====== Source material ======

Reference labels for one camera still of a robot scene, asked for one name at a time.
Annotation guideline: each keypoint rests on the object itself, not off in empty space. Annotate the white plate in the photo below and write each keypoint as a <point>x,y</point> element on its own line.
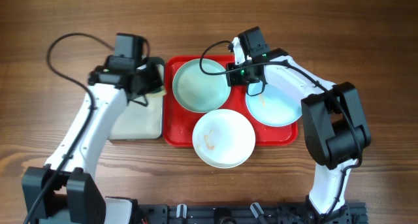
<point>223,138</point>

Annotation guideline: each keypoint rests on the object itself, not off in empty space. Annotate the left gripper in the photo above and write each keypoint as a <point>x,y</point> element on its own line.
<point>154,68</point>

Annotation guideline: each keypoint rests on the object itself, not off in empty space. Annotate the light green plate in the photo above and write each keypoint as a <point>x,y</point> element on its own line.
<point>198,92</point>

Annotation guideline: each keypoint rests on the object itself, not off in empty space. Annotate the green yellow sponge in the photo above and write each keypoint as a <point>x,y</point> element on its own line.
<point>159,92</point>

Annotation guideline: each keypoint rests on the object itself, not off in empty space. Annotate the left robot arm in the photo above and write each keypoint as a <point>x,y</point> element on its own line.
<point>64,189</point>

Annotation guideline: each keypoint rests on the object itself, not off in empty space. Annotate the light blue plate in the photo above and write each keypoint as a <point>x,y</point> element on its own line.
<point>272,107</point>

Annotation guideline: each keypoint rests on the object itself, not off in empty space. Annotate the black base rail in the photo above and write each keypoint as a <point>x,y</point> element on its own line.
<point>282,213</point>

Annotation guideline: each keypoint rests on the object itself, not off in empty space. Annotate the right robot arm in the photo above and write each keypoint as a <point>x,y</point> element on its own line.
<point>335,127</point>

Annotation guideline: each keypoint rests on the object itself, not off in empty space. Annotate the black water tray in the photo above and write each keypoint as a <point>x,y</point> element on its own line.
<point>133,116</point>

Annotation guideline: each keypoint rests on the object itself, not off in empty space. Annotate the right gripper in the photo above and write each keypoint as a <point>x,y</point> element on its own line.
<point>232,80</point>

======

**Assigned task**
Give back precisely the lines above that start at the line containing "<point>159,92</point>" and end at the line containing "<point>272,107</point>", inclusive. No other lines belong in the output.

**Response for this exercise**
<point>159,92</point>

Annotation guideline: each keypoint rests on the object itself, not off in empty space. Annotate the left robot arm in the photo above and write each keypoint as a <point>x,y</point> element on its own line.
<point>64,189</point>

Annotation guideline: each keypoint rests on the object itself, not off in empty space. Annotate the light blue plate in the photo above and write each keypoint as a <point>x,y</point> element on its own line.
<point>272,107</point>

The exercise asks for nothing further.